Crime and Gambling Disorders: A Systematic Review

  • A. AdolpheEmail author
  • L. Khatib
  • C. van Golde
  • S. M. Gainsbury
  • A. Blaszczynski
Review Paper


It is generally believed that there is an instrumental relationship between problem gambling and crime such that some gamblers resort to illegal activity to recoup financial shortfalls resulting from their gambling. However, a clear understanding of the risk factors for the commission of crimes beyond financial stresses is absent in the literature. The aim of this review was to identify the nature of crimes perpetrated by problem gamblers and the factors that contribute to the commission of gambling-related crimes. A systematic review adhering to guidelines outlined in the Preferred Reporting Items for Systematic Reviews and Meta-Analyses statement searching eight databases—PsycINFO, Westlaw AU, Heinonline, Legal Source via Ebsco, Legaltrac via Gale, PubMed, Scopus, and Medline—was conducted.
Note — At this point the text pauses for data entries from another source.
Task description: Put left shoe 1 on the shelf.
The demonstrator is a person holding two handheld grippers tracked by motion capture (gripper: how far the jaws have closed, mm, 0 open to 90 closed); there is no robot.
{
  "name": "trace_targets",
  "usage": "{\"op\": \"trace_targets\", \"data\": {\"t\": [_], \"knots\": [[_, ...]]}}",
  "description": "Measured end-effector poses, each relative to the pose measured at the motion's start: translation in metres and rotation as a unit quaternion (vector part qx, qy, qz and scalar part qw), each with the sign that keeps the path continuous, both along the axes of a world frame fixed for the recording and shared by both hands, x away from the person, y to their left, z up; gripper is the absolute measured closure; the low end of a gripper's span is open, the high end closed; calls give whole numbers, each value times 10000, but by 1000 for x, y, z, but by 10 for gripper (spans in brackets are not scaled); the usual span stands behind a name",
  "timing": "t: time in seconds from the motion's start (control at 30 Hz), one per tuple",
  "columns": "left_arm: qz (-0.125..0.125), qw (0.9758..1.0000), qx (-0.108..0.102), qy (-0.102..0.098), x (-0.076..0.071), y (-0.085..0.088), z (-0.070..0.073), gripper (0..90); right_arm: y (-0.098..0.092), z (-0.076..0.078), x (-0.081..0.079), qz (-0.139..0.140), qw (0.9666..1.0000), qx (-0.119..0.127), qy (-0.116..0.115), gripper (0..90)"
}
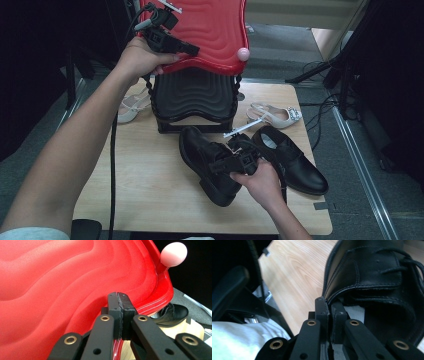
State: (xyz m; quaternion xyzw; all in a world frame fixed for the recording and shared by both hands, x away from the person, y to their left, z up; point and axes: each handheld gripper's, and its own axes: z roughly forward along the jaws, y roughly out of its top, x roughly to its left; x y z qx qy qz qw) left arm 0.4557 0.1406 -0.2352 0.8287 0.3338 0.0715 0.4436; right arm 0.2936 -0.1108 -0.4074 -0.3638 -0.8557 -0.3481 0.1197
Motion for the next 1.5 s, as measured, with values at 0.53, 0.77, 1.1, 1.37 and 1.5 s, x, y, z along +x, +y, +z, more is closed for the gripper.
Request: {"op": "trace_targets", "data": {"t": [0.53, 0.77, 1.1, 1.37, 1.5], "knots": [[-13, 10000, 19, 62, 1, 0, 1, 900, -2, 59, 4, 53, 9979, 437, -467, 879], [-9, 10000, 22, 49, 1, 0, 1, 900, 13, 73, 24, -143, 9949, 371, -932, 880], [-16, 10000, -6, 38, 0, 0, 0, 900, 45, 66, 63, -553, 9791, 7, -1956, 880], [-22, 10000, -28, 47, 0, 1, 0, 900, 73, 46, 74, -629, 9615, -274, -2662, 879], [-19, 10000, -52, 28, -1, 1, -1, 900, 86, 38, 79, -683, 9538, -306, -2909, 878]]}}
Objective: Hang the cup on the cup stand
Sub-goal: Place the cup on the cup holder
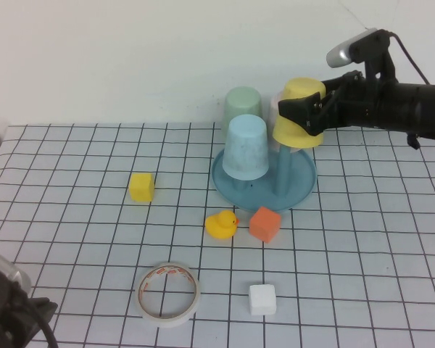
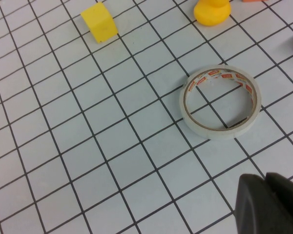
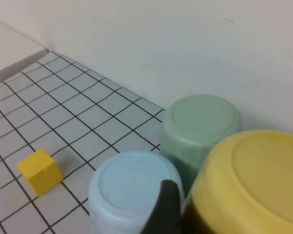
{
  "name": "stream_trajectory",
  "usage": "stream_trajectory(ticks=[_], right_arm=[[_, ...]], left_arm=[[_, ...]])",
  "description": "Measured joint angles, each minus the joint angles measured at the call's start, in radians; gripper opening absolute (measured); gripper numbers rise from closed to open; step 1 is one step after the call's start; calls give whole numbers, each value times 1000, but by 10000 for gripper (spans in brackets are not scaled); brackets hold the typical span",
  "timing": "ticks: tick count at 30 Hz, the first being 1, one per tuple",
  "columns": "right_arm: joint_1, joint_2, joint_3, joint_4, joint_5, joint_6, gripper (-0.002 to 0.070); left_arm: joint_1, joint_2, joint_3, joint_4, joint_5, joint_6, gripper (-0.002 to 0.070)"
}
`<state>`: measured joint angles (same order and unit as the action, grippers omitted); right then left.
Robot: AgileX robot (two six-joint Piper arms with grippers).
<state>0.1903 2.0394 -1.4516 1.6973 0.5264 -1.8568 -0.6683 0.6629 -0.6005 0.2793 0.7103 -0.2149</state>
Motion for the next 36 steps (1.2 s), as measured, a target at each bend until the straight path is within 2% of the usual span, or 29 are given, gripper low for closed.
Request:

A total of 21 papers were included after screening and application of exclusion criteria. All studies examined reported crimes committed by problem gamblers, with a validated assessment tool measuring problem gambling. The review provided evidence that gambling-related crime typically consists of non-violent, income-generating offences. However, it also revealed that problem gamblers may commit violent crimes at a higher than expected rate, which may have been concealed by deliberate and unintentional under-reporting of gambling-related crimes. The causal relationship between problem gambling and violent crime, however, remains uncertain. Based on this review, suggestions are offered for the evaluation of perpetrators of gambling-related crime on a case-by-case basis, to better understand the relationship between gambling and crime and facilitate more frequent application of therapeutic jurisprudence in future.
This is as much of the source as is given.